Compte rendu complet du débat du Conseil régional

Objet du Conseil n. 769 du 20 septembre 1984 - Resoconto

OGGETTO N. 769/VIII - DISEGNO DI LEGGE CONCERNENTE: "IMMISSIONE IN RUOLO DEL PERSONALE SCOLASTICO IN SERVIZIO NON DI RUOLO NELL'ANNO SCOLASTICO 1981-1982 NELLE SCUOLE DIPENDENTI DALLA REGIONE E NEL CONVITTO REGIONALE "F. CHABOD"".

PRESIDENTE: Ha chiesto la parola l'Assessore alla Pubblica Istruzione Faval; ne ha facoltà.

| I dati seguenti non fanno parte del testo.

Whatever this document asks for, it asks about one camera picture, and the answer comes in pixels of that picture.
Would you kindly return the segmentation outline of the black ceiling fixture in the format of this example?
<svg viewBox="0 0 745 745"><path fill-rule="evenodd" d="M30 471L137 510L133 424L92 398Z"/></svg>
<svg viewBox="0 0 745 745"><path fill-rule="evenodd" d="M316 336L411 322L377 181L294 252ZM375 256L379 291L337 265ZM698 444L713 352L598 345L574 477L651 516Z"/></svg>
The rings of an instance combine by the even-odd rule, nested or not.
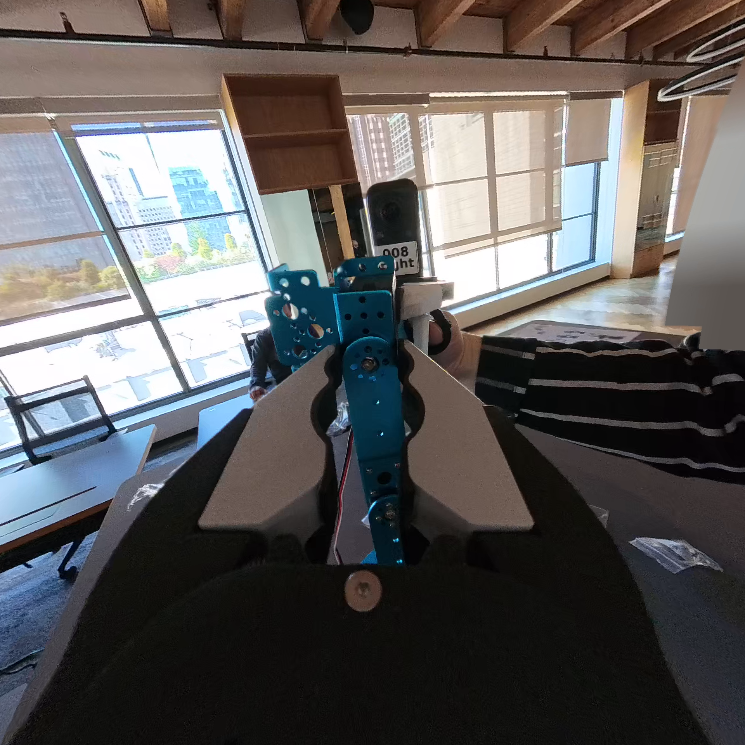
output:
<svg viewBox="0 0 745 745"><path fill-rule="evenodd" d="M357 35L367 33L375 17L375 6L370 0L342 0L338 6L343 21Z"/></svg>

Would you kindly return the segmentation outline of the white marker sheet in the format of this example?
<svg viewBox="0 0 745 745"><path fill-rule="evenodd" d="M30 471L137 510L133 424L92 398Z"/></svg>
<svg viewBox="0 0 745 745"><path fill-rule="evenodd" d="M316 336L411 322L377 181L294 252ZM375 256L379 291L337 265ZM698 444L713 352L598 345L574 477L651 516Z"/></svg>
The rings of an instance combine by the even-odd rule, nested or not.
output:
<svg viewBox="0 0 745 745"><path fill-rule="evenodd" d="M545 342L578 343L582 341L607 341L611 343L631 343L642 340L664 340L677 347L684 336L657 331L638 331L613 329L581 323L534 320L500 333L505 338L535 338Z"/></svg>

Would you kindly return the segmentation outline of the person's right forearm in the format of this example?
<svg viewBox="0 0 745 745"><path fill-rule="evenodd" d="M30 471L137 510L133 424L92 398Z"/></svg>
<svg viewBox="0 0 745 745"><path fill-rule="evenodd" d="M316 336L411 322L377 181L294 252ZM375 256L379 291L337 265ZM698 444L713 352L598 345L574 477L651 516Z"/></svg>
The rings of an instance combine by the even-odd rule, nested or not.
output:
<svg viewBox="0 0 745 745"><path fill-rule="evenodd" d="M743 351L482 337L475 394L516 425L560 440L744 483Z"/></svg>

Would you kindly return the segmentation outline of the wooden wall shelf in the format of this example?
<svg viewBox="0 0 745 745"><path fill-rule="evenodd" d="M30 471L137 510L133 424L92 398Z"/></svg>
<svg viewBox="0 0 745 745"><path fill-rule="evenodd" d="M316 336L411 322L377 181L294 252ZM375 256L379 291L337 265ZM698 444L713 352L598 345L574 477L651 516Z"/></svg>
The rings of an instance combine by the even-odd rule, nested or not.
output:
<svg viewBox="0 0 745 745"><path fill-rule="evenodd" d="M261 196L358 181L337 75L224 74L220 100Z"/></svg>

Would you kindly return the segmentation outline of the black frame chair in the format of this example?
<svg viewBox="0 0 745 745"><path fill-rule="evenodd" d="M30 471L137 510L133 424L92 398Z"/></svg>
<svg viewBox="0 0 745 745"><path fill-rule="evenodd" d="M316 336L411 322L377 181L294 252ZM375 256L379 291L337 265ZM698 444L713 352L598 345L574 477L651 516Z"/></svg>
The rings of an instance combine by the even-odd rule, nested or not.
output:
<svg viewBox="0 0 745 745"><path fill-rule="evenodd" d="M87 376L5 397L23 451L32 465L104 442L117 433Z"/></svg>

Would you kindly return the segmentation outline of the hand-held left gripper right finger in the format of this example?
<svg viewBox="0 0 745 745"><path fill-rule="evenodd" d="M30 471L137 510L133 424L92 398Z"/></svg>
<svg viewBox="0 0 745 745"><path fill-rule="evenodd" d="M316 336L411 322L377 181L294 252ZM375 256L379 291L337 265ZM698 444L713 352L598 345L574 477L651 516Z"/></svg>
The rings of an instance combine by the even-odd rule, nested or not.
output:
<svg viewBox="0 0 745 745"><path fill-rule="evenodd" d="M410 341L403 398L411 434L402 454L402 546L419 562L444 535L526 533L532 517L481 401Z"/></svg>

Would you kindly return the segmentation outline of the window with roller shades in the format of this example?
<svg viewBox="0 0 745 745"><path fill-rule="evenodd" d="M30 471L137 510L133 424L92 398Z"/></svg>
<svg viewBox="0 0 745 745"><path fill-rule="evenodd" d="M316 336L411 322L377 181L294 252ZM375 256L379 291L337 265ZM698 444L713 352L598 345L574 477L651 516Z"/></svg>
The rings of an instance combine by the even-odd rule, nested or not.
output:
<svg viewBox="0 0 745 745"><path fill-rule="evenodd" d="M347 120L363 191L416 184L424 273L460 310L597 264L612 110L567 92L361 96Z"/></svg>

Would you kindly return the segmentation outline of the grey desk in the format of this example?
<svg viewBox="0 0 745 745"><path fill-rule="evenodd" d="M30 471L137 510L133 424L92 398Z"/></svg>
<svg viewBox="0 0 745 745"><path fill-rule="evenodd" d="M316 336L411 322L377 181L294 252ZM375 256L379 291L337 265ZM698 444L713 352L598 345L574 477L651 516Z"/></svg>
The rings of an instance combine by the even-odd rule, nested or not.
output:
<svg viewBox="0 0 745 745"><path fill-rule="evenodd" d="M496 408L536 526L441 536L334 623L332 743L710 743L611 536Z"/></svg>

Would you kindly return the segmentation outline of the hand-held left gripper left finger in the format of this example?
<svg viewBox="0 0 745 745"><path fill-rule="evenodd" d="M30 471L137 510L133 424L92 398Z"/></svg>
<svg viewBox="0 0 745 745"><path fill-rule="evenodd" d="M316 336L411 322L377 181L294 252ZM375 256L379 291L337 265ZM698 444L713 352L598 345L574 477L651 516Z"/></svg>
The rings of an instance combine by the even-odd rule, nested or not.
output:
<svg viewBox="0 0 745 745"><path fill-rule="evenodd" d="M321 349L249 411L198 520L205 531L293 535L327 562L338 516L328 429L338 415L339 348Z"/></svg>

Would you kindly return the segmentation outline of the long clear plastic bag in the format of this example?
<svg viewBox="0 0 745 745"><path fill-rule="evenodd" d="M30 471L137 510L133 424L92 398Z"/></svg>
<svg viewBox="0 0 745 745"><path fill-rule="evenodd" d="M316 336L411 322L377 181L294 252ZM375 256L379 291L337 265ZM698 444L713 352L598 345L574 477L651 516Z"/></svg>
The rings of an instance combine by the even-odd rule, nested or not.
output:
<svg viewBox="0 0 745 745"><path fill-rule="evenodd" d="M629 544L670 573L677 574L694 567L723 572L716 561L684 539L637 537Z"/></svg>

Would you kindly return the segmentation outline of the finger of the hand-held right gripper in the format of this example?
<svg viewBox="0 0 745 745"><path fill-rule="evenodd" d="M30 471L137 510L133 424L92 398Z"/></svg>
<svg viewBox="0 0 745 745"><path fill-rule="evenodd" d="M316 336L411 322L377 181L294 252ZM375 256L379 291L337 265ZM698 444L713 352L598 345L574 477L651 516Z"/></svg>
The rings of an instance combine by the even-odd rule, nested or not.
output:
<svg viewBox="0 0 745 745"><path fill-rule="evenodd" d="M421 317L439 310L443 301L443 286L402 286L400 317Z"/></svg>

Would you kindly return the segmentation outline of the city view window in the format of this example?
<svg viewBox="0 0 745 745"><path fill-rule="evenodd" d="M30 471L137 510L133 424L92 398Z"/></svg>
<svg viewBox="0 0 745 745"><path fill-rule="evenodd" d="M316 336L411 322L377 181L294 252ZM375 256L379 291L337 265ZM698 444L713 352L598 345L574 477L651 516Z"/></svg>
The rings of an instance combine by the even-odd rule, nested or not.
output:
<svg viewBox="0 0 745 745"><path fill-rule="evenodd" d="M87 377L124 416L247 374L262 239L216 110L2 114L6 398Z"/></svg>

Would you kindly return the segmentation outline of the blue hobby robot arm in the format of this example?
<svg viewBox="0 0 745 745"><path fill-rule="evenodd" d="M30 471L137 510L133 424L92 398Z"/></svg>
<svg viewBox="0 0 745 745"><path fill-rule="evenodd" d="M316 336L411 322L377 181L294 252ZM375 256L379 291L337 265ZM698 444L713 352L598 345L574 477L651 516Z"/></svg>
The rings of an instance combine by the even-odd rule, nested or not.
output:
<svg viewBox="0 0 745 745"><path fill-rule="evenodd" d="M367 328L343 353L343 382L375 561L403 566L401 466L405 444L396 348Z"/></svg>

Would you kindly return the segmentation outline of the person's right hand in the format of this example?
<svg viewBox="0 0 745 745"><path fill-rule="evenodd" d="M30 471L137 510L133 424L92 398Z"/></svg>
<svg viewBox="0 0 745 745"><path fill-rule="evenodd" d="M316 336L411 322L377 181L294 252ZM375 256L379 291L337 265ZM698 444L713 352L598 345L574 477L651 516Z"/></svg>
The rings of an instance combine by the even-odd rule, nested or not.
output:
<svg viewBox="0 0 745 745"><path fill-rule="evenodd" d="M449 375L470 392L475 392L481 351L481 337L463 330L449 312L431 314L428 354Z"/></svg>

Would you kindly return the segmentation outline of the dark office table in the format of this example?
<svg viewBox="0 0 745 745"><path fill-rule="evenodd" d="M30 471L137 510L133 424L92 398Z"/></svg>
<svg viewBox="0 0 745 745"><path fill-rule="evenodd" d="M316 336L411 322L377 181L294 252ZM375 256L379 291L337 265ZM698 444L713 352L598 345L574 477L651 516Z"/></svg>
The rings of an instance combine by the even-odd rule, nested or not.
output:
<svg viewBox="0 0 745 745"><path fill-rule="evenodd" d="M253 405L254 401L246 393L202 409L198 417L197 450L209 442L241 411L251 409Z"/></svg>

FAVAL (U.V.): Je voudrais demander au Conseil régional d'accepter de mettre à l'ordre du jour la discussion et la votation de la proposition de la loi n. 92, après avoir entendu l'avis de la Vème commission, exprimé hier dans l'après-midi.

Il serait très important de pouvoir discuter cette loi, parce que nous avons des problèmes pour le placement de tous les professeurs dans les écoles. Par la suite, comme tout le monde sait, le 2 août il y a eu une loi, la n. 306, qui est entrée en vigueur. Nous devons donc adapter cette nouvelle loi, comme nous avons fait en 1983 avec la loi n. 57.

PRESIDENTE: Signori Consiglieri c'è una proposta di iscrizione immediata all'ordine del giorno del disegno di legge n. 92. Ai sensi del nostro regolamento questa proposta deve avere i due terzi dei voti favorevoli per la sua immediata iscrizione.

Ha chiesto la parola il Consigliere Riccarand; ne ha facoltà.

RICCARAND (N.S.): Io mi astengo sulla richiesta dell'Assessore perché da una parte mi rendo conto che, probabilmente, ci sono dei motivi di urgenza che impongono la presentazione affrettata di questo disegno di legge; d'altra parte io, che ho avuto il testo questa mattina, ho fatto a malapena a tempo a dargli un'occhiata e non sono assolutamente in grado di esprimermi nel merito.

Se la maggioranza del Consiglio deciderà di votare sul disegno di legge io mi asterrà anche in sede di votazione.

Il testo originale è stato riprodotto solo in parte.